Posted February 9, 2014 By John C Wright

The final installment of an essay where one of the great mysteries of the modern age is illumined.

Perhaps, like me, you have wondered how it is that so many people, otherwise honest, can adopt without demur the Orwellian anti-language of Political Correctness; how it is that so many people, otherwise rational, can adopt without demur the paradoxes, self-contradictions and logical absurdities involved in relativistic morality, materialistic ontology, subjective epistemology, and the other nuggets of vacuous blither forming the foundations of modern thought; how it is that so many people, otherwise possessing good taste, can without demur fund and support and praise the blurry aberrations of modern art, praise ugliness, despise beauty; how it is that so many people, otherwise good and peaceful, can praise and support and excuse the hellish enormities and mass murders of figures like Che and Mao and Stalin and Castro; or can view with cold eye the piles of tiny corpses heaped outside abortion mills, and make such enemies of the human race into heroes; or can rush to the defense of Mohammedan terrorists with freakish shrieks of ‘Islamophobia!’ and ‘Racist!’ even though to be wary of Jihadists bent on your destruction is rational rather than phobic, and even thought Mohammedanism is a religion, not a race; how otherwise happy, moral, reasonable and decent people can not merely excuse sexual perversion, but will be swept up in a fervor of righteous indignation even if someone points out the biological or Biblical reality of the situation; and likewise excuse lies in their leaders, and adulteries, and abuses of power, and abuses of drugs, and any number of things these otherwise ordinary people would never do themselves.
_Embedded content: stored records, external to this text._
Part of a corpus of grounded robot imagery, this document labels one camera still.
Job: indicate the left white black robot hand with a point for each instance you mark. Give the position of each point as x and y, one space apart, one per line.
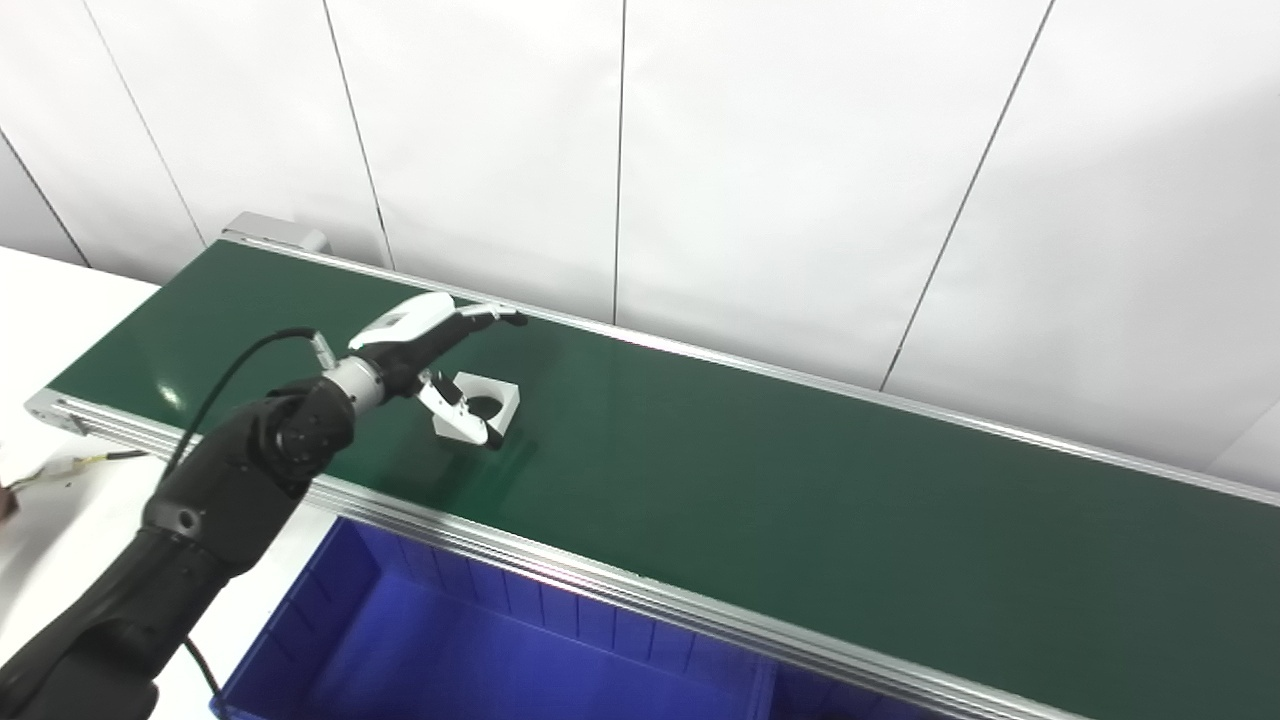
405 340

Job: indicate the white block with round hole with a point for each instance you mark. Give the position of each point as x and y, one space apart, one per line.
497 395

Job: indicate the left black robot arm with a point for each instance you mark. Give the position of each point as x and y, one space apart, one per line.
200 520

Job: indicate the grey conveyor motor housing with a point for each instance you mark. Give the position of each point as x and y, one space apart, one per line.
275 232

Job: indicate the blue plastic bin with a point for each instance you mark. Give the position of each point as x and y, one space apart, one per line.
450 650
830 700

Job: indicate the green conveyor belt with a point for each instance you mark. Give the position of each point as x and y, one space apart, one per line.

And, finally, Perhaps, like me, you have wondered why it is that these people who are otherwise civil nonetheless can neither explain their positions nor stop talking, and their talk consists of nothing, nothing, nothing aside from childish personal attacks, slanders, sneers, and accusation, accusation, accusation.   Why are they so angry? Why are they so noisy? Why are they so blissfully unaware of the vice, injustice, ugliness and evil they support?

As I said in a previous essay, I had an insight into the answer, or part of the answer, into this question.  It is an answer which I do not pretend is original, but which I happened never to have seen before, so it is new to me.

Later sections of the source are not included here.